One of the things that Owen made happen, Jones said, has helped make downtown Dahlonega what it is today. "The square you see today is Dr. Owen's and Morrison Moore's ideas. As co-chamber president with Morrison Moore, they came up with putting the wiring underground and got Georgia Power to go along. They had the idea of making the buildings resemble the old gold mining days. The streets and sidewalks were rebuilt, new streetlights installed and the square was landscaped. Abut everything that's been done in Lumpkin County, Dr. Owen touched," Jones said.
As chamber president, Owen also organized citywide cleanups; held training meetings for business owners, promoting customer etiquette and successful business practices; worked with downtown businesses to conduct programs to promote tourism; and entered the statewide Georgian Chamber of Commerce's "Stay and See Georgia" contest. In stiff competition with numerous other cities, Dahlonega won the 1971 competition.
In addition to serving as chamber president for two years, Owen's wide range of volunteer activities includes local, state, regional and national work. He organized forums, workshops and seminars on crime and drug abuse, environmental control and tourism; provided meeting places for local senior citizens for five years until a senior center was built; actively supported the Boy Scouts of America, serving as director and Vice President of the Northeast Georgia Boy Scout Council; served on the Advisory Panel on ROTC Affairs, and as chairman of the organization for eight years, working with congress to increase the number of ROTC scholarships from 6,500 to 12,000; served as Director and Chairman of the Georgia Mountains Area Employment and Training Council (CETA), working with county officials and industries to help train the unemployed in north Georgia; and led the Dahlonega Lion's Club project to raise funds and construct a pavilion and garden area at the local nursing home.
The list of Owen's awards, decorations, certificates of appreciation and other honors could nearly fill a book. As Jones pointed out, "About everything done in Lumpkin County, Dr. Owen touched. He made things happen because he was there. He was great at innovating partnerships with the college, county, state and military. He was very kind to Lumpkin County in making the expertise of the college available to us. He allowed Charlie Yeager, who wrote grants for the college, to help the county with grants-probably more than the college did. We had professors on the board of parks & rec, the hospital board and the industrial authority. He did a lot on the state and national level, and made it possible for me to meet state and national people too, but he did the most for Lumpkin County. He liked to help people."
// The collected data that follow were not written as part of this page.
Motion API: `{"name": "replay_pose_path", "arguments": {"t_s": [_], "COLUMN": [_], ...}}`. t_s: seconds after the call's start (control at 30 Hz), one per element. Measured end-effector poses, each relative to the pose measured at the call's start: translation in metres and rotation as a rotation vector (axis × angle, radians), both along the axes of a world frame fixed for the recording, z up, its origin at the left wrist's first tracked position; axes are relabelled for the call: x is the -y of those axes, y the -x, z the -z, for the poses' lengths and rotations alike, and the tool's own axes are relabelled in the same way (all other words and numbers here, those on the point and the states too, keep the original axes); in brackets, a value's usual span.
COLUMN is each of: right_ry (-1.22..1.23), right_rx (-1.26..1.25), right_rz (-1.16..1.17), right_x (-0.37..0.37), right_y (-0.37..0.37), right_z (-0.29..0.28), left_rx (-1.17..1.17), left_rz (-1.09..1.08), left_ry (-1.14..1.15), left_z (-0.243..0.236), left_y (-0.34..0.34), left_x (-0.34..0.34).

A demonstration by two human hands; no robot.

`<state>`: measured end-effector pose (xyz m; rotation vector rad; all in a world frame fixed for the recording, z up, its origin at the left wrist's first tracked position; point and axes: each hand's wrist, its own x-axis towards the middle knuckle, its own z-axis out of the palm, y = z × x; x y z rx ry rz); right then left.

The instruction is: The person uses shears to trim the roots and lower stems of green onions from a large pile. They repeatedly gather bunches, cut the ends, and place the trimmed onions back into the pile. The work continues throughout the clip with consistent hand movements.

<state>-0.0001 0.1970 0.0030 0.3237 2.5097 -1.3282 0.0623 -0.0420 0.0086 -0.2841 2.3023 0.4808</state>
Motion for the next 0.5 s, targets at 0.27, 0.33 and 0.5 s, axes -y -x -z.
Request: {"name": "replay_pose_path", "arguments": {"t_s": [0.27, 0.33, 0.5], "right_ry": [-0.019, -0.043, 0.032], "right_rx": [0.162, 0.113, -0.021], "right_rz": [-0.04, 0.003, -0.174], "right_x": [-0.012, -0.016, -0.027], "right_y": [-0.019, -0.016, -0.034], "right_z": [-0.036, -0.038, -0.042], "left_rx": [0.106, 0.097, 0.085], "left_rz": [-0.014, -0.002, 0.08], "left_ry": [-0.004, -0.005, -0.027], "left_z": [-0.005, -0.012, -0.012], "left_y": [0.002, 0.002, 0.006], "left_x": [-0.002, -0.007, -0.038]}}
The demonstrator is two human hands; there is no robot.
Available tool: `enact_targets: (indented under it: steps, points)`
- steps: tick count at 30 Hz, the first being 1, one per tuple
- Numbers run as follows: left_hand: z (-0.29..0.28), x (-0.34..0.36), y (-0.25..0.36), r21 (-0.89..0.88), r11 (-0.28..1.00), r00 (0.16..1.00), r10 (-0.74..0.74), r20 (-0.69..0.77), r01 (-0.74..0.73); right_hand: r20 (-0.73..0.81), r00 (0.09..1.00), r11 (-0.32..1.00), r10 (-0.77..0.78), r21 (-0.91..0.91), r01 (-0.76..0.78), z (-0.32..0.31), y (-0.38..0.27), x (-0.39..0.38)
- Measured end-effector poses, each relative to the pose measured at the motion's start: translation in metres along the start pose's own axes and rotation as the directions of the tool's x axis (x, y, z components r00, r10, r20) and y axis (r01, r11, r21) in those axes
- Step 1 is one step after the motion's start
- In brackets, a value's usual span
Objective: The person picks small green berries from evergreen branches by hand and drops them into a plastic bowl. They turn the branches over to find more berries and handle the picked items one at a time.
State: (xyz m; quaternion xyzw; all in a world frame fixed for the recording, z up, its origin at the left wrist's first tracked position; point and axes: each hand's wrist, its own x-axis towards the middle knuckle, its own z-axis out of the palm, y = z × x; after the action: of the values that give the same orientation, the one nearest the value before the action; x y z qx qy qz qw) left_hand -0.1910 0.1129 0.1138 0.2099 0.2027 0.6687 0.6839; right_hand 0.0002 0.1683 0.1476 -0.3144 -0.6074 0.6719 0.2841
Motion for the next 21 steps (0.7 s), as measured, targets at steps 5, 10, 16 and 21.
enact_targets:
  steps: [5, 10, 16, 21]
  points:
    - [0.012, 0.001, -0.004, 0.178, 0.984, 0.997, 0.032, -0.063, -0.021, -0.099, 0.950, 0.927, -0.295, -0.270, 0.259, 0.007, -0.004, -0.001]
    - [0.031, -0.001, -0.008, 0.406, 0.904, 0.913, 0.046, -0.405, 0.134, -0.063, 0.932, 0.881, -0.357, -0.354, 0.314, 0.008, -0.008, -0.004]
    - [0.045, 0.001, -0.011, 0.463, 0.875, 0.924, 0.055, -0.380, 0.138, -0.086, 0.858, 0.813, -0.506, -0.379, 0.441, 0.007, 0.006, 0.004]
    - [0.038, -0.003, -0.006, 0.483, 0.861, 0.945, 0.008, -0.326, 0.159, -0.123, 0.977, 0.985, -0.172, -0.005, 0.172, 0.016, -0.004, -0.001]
And he often liked to offer that help quietly, said Wendy Kelley Jenkins, former president of the Dahlonega/Lumpkin County Chamber of Commerce. "He would monitor people from a distance, and if he saw they needed help, he would assist them behind the scenes," she said. "He helped me many times in my job."
"You could write a full newspaper about Dr. Owen," said Lumpkin County Superintendent of Schools Dewey Moye, who has known Owen for 28 years. "He's contributed in so many ways to this community, from his leadership at North Georgia College to his work with civic organizations. He always had time for people. He was a forward thinking, pro-active community leader. Everything he touched he made better."
"The whole county could take a lesson from his life, and how he worked with people," Jones said.